Barista zou het beroep van de toekomst zijn.
Zo was hem voorgespiegeld. Hij hield zelf helemaal niet van koffie, maar een beetje aan de bar hangen leek hem wel wat.
Na een vijfdaagse Baristawork-out was hij plots een gelovige. Barista was geen beroep maar een roeping, een zaak van eer.
Als een commando van ’the special forces’ bereidde hij het hele scala, van de moccacino lento, de macchiato presto tot de esspresso sublimo. Zijn baas prees hem de hemel in, maar attendeerde hem erop dat hij bij het serveren een zachte glimlach diende toe te voegen om de klant in te leiden in een goddelijke koffie-ervaring. Dit bleek te veel gevraagd.
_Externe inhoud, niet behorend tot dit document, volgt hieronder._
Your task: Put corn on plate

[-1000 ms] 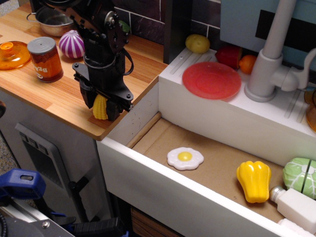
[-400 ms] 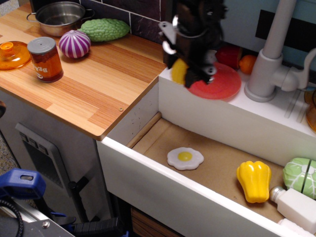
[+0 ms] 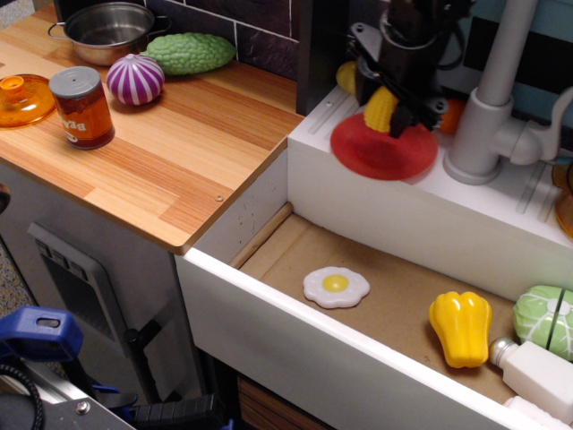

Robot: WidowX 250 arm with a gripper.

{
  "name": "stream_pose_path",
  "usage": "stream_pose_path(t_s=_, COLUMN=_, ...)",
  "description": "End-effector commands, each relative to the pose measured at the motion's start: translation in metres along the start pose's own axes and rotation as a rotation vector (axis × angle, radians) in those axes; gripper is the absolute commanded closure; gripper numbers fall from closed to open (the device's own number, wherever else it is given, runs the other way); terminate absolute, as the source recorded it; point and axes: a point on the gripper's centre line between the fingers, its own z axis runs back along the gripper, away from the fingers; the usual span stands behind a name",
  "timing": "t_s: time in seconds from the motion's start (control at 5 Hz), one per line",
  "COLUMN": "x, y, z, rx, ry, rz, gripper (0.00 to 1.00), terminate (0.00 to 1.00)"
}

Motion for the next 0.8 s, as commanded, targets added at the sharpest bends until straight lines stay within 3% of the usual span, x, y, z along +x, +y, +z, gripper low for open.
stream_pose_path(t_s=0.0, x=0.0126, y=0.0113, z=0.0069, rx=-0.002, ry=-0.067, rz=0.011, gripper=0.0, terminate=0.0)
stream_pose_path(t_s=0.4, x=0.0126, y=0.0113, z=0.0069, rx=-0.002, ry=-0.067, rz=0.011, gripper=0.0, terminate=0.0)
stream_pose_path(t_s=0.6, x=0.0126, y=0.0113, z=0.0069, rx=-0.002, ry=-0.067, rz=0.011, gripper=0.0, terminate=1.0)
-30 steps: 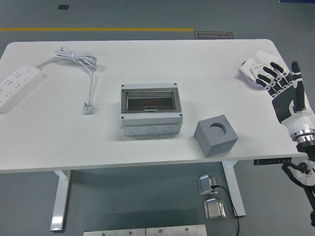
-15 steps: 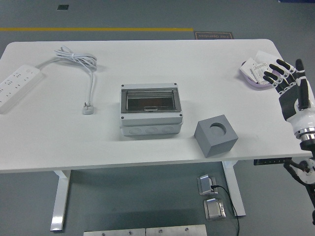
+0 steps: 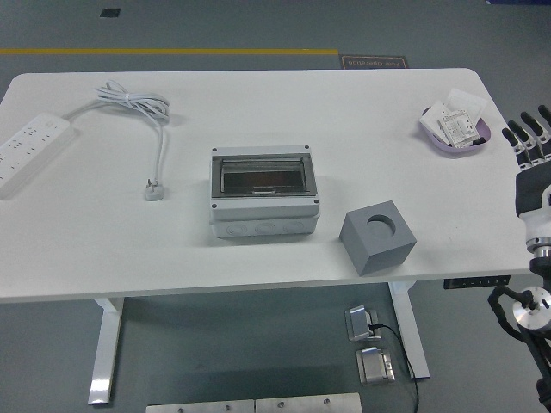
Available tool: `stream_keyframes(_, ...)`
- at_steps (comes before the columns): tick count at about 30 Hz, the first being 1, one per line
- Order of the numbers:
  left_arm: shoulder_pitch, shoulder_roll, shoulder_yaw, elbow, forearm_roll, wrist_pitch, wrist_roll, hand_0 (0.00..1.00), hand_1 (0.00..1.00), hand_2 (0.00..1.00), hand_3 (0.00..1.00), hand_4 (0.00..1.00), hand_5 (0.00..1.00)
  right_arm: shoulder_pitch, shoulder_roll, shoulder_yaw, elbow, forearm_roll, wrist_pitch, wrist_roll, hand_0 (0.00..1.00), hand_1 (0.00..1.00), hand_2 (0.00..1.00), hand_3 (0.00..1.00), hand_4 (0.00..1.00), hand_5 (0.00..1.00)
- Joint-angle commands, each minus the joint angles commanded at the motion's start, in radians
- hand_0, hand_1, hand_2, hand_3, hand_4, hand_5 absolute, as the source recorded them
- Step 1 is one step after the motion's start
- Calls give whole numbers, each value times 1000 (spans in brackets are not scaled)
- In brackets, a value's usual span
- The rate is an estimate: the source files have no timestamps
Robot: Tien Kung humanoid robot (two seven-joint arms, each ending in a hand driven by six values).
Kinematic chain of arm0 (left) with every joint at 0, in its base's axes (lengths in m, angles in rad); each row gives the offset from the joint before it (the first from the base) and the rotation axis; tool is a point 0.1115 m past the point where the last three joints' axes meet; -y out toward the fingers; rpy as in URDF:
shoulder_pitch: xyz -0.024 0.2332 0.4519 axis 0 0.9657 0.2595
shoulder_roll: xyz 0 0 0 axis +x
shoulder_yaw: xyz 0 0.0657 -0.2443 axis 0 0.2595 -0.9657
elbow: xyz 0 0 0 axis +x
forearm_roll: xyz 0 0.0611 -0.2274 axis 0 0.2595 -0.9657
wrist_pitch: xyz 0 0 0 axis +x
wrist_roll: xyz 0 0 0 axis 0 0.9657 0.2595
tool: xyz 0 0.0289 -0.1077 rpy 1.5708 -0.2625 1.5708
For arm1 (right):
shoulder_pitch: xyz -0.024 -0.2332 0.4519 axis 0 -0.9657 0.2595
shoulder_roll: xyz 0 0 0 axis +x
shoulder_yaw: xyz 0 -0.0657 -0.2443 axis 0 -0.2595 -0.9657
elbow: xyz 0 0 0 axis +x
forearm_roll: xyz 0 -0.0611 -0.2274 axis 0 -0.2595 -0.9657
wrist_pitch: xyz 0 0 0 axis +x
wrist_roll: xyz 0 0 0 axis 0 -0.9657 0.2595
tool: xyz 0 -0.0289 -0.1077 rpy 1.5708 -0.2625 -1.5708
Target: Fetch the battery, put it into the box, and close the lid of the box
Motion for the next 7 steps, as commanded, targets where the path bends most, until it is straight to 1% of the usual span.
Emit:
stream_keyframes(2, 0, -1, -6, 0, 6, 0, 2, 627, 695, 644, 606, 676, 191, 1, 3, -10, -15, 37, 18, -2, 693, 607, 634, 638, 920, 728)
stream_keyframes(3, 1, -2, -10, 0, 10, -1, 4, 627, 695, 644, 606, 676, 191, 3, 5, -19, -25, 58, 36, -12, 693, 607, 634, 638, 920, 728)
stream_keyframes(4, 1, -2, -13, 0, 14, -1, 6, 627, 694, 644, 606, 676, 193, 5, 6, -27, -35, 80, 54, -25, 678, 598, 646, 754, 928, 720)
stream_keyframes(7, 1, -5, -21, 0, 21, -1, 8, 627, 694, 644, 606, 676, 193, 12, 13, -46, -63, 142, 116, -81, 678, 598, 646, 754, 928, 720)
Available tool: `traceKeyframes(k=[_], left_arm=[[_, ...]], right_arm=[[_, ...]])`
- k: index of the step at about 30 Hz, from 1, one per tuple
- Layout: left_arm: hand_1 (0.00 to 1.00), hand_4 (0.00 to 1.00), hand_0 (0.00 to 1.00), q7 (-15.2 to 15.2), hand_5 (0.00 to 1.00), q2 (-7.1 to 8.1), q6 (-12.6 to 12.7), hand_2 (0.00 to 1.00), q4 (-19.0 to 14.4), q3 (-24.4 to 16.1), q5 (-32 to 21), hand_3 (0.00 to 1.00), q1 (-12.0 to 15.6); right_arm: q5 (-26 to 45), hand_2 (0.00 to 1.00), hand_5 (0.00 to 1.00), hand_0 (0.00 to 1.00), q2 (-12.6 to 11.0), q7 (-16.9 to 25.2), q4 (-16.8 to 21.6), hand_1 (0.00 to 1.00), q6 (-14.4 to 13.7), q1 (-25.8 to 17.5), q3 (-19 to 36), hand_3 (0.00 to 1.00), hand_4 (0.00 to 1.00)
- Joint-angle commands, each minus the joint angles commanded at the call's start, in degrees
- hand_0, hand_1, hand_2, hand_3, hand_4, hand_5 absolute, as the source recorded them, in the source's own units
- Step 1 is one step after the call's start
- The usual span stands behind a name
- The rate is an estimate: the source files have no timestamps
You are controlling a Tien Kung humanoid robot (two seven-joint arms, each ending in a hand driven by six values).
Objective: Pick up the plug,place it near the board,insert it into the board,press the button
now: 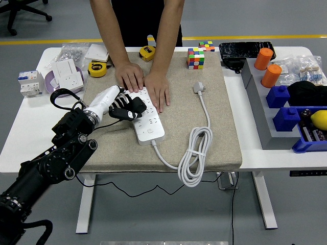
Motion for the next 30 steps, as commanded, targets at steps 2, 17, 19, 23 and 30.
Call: traceKeyframes(k=[2,17,19,23,30], left_arm=[[0.488,0.555,0.407,0.04,0.089,0.45,-0.07,0.385,-0.37,-0.07,-0.05,0.457,-0.05],[0.502,0.577,0.416,0.32,0.086,4.78,-1.02,0.403,-2.56,3.40,-1.97,0.480,0.24],[0.502,0.577,0.416,0.28,0.086,4.78,-1.00,0.403,-2.39,3.38,-1.97,0.480,0.30],[0.508,0.582,0.418,0.24,0.085,4.83,-1.00,0.408,-2.34,3.63,-2.12,0.482,0.35],[0.510,0.584,0.420,0.18,0.083,5.08,-1.10,0.412,-2.19,4.96,-2.56,0.484,0.08]], right_arm=[[0.03,0.861,0.907,0.998,-0.02,0.02,0.00,0.910,-0.01,-0.04,-0.01,0.839,0.998],[-0.16,0.861,0.908,0.998,-0.20,0.01,0.00,0.910,-0.05,-0.25,0.29,0.839,0.998],[0.11,0.861,0.908,0.998,-0.21,0.09,0.00,0.910,-0.05,-0.17,0.02,0.839,0.998],[0.19,0.861,0.908,0.998,-0.24,0.15,0.00,0.911,-0.04,-0.11,-0.07,0.838,0.998],[-0.46,0.861,0.909,0.998,-0.35,0.08,0.00,0.911,-0.08,-0.07,0.64,0.838,0.998]])
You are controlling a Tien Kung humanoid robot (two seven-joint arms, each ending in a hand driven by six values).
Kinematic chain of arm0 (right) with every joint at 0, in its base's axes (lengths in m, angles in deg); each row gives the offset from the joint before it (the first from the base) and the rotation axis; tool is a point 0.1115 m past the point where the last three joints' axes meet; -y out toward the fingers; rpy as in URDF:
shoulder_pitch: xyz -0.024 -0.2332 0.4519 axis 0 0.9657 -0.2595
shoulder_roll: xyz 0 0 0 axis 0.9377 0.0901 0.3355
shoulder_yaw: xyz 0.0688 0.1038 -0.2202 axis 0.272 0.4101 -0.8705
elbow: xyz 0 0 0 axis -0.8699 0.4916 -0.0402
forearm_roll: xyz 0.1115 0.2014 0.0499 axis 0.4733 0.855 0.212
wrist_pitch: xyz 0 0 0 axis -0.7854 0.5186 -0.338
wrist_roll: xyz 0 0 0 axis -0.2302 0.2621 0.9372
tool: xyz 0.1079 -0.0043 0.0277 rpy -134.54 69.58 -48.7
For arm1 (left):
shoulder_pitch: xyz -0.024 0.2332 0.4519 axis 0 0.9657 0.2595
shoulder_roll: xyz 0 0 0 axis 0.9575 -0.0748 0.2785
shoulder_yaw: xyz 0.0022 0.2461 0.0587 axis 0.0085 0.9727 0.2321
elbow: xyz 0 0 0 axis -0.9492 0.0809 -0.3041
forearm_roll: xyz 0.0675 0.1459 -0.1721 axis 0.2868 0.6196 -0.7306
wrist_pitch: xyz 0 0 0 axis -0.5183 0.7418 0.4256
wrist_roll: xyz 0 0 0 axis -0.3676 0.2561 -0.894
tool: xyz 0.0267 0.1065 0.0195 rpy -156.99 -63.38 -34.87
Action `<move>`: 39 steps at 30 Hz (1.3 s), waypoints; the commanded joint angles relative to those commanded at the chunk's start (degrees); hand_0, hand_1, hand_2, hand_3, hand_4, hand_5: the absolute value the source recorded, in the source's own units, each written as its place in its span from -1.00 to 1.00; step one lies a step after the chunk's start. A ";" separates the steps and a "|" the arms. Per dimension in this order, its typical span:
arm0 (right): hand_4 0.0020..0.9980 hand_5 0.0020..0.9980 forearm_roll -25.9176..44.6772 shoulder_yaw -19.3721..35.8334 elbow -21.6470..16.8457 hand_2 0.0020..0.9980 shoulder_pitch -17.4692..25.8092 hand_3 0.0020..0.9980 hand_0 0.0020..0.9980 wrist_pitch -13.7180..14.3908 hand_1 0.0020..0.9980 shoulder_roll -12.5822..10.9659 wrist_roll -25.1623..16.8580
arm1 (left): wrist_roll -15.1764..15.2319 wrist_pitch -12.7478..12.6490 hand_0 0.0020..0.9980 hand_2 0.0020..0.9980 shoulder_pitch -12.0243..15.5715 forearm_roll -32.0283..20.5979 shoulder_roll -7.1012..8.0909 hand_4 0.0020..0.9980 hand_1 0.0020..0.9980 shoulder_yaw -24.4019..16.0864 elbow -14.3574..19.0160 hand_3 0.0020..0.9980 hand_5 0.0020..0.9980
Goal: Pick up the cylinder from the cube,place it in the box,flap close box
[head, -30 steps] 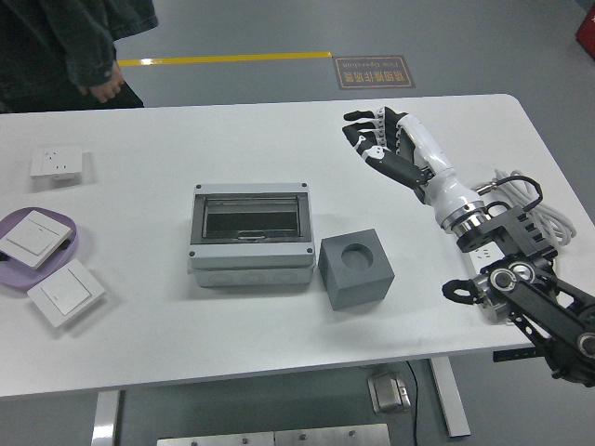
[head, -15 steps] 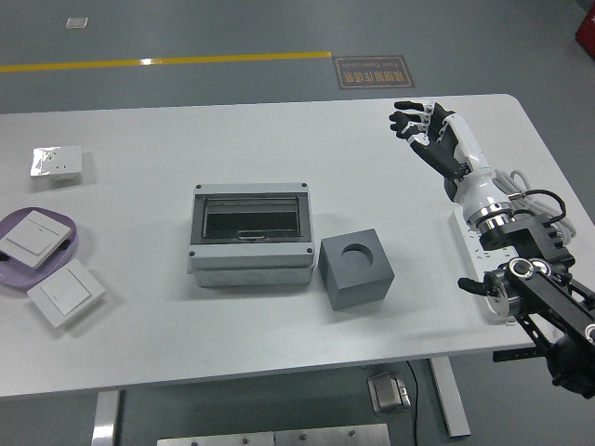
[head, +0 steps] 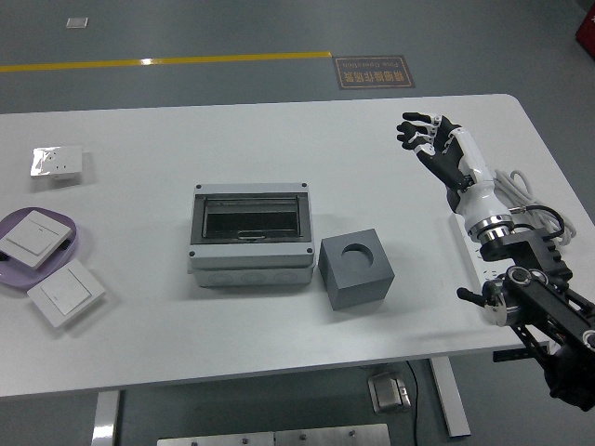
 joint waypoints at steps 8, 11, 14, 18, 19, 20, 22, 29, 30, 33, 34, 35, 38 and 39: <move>0.50 -0.13 0.48 0.41 0.13 0.30 0.69 0.31 0.41 1.03 0.34 -0.07 -1.18 | -0.01 0.04 0.23 0.19 -0.14 0.16 -0.09 0.38 0.25 -0.10 0.01 0.24 -0.53; 0.50 -0.13 0.52 0.58 0.29 0.30 0.83 0.31 0.41 1.46 0.34 -0.01 -1.54 | -0.03 0.04 0.23 0.19 -0.33 0.11 -0.03 0.38 0.25 0.15 0.03 0.24 -0.53; 0.54 -0.17 0.54 0.83 0.38 0.36 1.12 0.43 0.43 1.68 0.38 0.03 -1.80 | -0.07 0.04 0.23 0.19 -0.47 0.04 0.03 0.39 0.25 0.42 0.05 0.24 -0.52; 0.54 -0.17 0.62 0.98 0.55 0.36 1.63 0.43 0.43 1.68 0.38 -0.05 -1.83 | -0.09 0.03 0.23 0.19 -0.51 -0.10 0.04 0.39 0.25 0.62 0.04 0.24 -0.52; 0.54 -0.17 0.66 0.99 0.59 0.36 1.72 0.43 0.43 1.66 0.38 -0.07 -1.84 | -0.10 0.04 0.23 0.19 -0.50 -0.13 0.03 0.39 0.25 0.65 0.03 0.24 -0.52; 0.62 -0.27 0.70 1.00 0.62 0.48 1.81 0.65 0.48 1.64 0.47 -0.08 -1.86 | -0.10 0.03 0.23 0.19 -0.49 -0.18 0.01 0.39 0.25 0.69 0.02 0.24 -0.52; 0.62 -0.27 0.81 0.96 0.63 0.48 1.92 0.65 0.48 1.61 0.47 -0.10 -2.04 | -0.10 0.03 0.23 0.19 -0.45 -0.30 -0.03 0.39 0.25 0.78 0.01 0.24 -0.52; 0.62 -0.30 1.26 0.56 0.73 0.50 2.17 0.69 0.52 2.24 0.49 -0.15 -3.89 | -0.07 0.01 0.23 0.19 -0.34 -0.41 -0.18 0.39 0.25 0.80 -0.04 0.24 -0.52; 0.62 -0.30 1.39 0.49 0.80 0.50 2.25 0.69 0.52 2.43 0.49 -0.15 -4.23 | -0.06 0.00 0.23 0.19 -0.33 -0.41 -0.21 0.39 0.25 0.77 -0.05 0.24 -0.52; 0.62 -0.29 1.87 0.32 1.07 0.50 2.50 0.68 0.51 2.75 0.49 -0.14 -5.02 | -0.05 -0.02 0.23 0.19 -0.29 -0.38 -0.35 0.39 0.25 0.65 -0.06 0.24 -0.52; 0.62 -0.29 2.08 0.27 1.20 0.50 2.60 0.68 0.51 2.79 0.49 -0.14 -5.26 | -0.06 -0.04 0.23 0.19 -0.26 -0.36 -0.43 0.39 0.25 0.60 -0.06 0.24 -0.52; 0.62 -0.29 2.20 0.26 1.29 0.50 2.67 0.68 0.51 2.80 0.49 -0.14 -5.38 | -0.06 -0.04 0.23 0.19 -0.25 -0.32 -0.49 0.39 0.25 0.55 -0.05 0.24 -0.52; 0.60 -0.27 2.34 0.25 1.45 0.48 2.92 0.66 0.50 2.76 0.47 -0.19 -5.53 | -0.05 -0.10 0.23 0.19 -0.24 -0.27 -0.64 0.39 0.25 0.64 0.00 0.25 -0.52; 0.60 -0.27 2.37 0.19 1.46 0.48 2.99 0.66 0.50 2.76 0.47 -0.23 -5.55 | -0.07 -0.12 0.23 0.19 -0.27 -0.25 -0.67 0.39 0.25 0.94 0.05 0.25 -0.52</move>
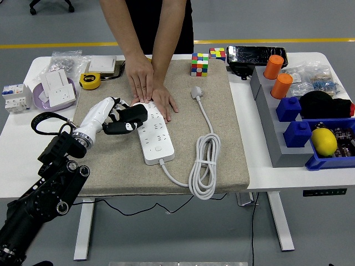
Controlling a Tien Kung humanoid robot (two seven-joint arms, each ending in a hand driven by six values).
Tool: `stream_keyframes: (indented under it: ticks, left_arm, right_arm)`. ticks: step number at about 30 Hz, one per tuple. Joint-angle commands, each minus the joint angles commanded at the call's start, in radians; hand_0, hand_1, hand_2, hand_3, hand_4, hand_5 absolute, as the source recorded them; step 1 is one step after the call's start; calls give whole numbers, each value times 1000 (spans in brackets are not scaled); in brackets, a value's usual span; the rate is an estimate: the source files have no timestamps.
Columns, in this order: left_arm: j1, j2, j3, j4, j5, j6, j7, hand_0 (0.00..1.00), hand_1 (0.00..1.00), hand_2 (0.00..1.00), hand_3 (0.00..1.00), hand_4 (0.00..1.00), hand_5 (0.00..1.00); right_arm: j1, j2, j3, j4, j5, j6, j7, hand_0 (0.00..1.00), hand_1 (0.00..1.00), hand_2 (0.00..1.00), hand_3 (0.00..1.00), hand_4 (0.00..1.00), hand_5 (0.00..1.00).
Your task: Pick up the plug,place it near the board,insert it into the board,press the button
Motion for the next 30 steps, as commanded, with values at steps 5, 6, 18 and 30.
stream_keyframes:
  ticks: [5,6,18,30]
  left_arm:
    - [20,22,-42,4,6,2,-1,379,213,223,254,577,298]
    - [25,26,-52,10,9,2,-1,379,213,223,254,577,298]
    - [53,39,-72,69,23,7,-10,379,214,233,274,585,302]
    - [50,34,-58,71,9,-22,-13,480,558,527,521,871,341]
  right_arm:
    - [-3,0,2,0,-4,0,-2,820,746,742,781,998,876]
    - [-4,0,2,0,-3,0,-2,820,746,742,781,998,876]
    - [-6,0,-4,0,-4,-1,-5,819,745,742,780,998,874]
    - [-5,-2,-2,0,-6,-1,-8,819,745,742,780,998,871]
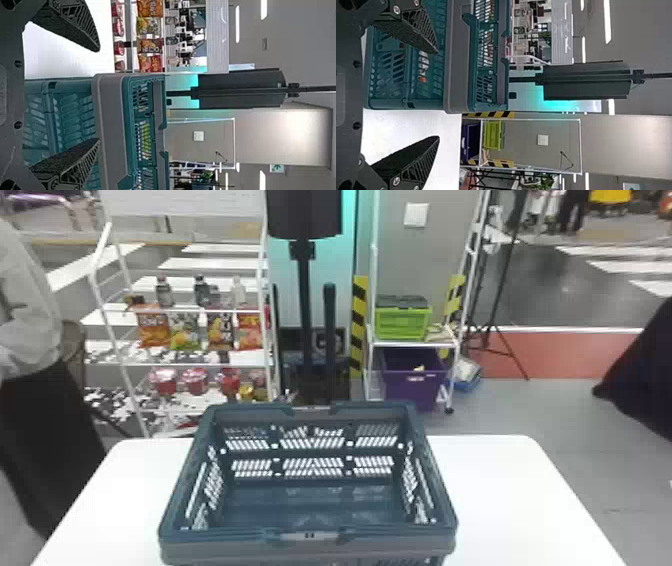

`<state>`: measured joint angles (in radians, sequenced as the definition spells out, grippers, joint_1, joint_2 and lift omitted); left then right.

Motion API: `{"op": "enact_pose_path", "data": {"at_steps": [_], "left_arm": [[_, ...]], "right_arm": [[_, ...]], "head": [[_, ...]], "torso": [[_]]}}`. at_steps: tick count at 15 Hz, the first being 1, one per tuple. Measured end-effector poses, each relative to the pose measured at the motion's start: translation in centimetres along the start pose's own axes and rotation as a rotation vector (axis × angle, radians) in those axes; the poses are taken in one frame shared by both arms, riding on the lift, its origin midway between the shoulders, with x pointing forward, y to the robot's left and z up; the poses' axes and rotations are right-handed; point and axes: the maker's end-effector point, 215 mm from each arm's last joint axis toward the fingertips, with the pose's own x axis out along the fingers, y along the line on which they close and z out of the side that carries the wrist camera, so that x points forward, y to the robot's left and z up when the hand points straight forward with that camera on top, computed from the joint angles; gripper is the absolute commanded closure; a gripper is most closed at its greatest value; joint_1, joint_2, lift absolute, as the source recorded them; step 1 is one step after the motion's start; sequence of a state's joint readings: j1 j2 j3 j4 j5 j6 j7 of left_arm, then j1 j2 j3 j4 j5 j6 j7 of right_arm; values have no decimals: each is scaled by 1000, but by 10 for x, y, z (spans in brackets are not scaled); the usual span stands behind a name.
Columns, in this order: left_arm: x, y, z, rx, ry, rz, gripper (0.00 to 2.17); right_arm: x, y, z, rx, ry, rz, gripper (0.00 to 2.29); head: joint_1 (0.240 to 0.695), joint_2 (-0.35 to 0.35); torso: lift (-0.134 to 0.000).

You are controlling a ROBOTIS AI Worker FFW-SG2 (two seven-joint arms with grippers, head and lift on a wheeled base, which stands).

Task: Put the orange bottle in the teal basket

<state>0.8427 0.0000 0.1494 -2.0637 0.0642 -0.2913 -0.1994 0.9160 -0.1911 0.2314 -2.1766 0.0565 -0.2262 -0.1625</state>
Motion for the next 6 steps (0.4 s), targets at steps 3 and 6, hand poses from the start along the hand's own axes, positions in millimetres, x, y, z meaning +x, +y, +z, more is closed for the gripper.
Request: {"op": "enact_pose_path", "data": {"at_steps": [3,6], "left_arm": [[-2,0,2,-3,-4,2,90],[-3,1,3,-3,-6,5,90]], "right_arm": [[0,0,0,1,0,0,127],[-1,0,-1,1,1,2,127]], "head": [[499,0],[499,0]], "torso": [[0],[0]]}}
Hoezeer hij zijn best ook deed, er bleef een verbeten ernst op zijn gezicht te lezen. Er bleven half lege kopjes staan, klanten betaalden zonder fooi.
‘Ontspan nu eens!’ had zijn baas hem wanhopig toegeschreeuwd toen de zaak leeg liep. Hij was verstijfd van schrik naar huis gegaan. De volgende dag had de baas een leuke frisse studente opgedoken om de kunstwerkjes uit te serveren. Ze nam gracieus alle complimenten in ontvangst.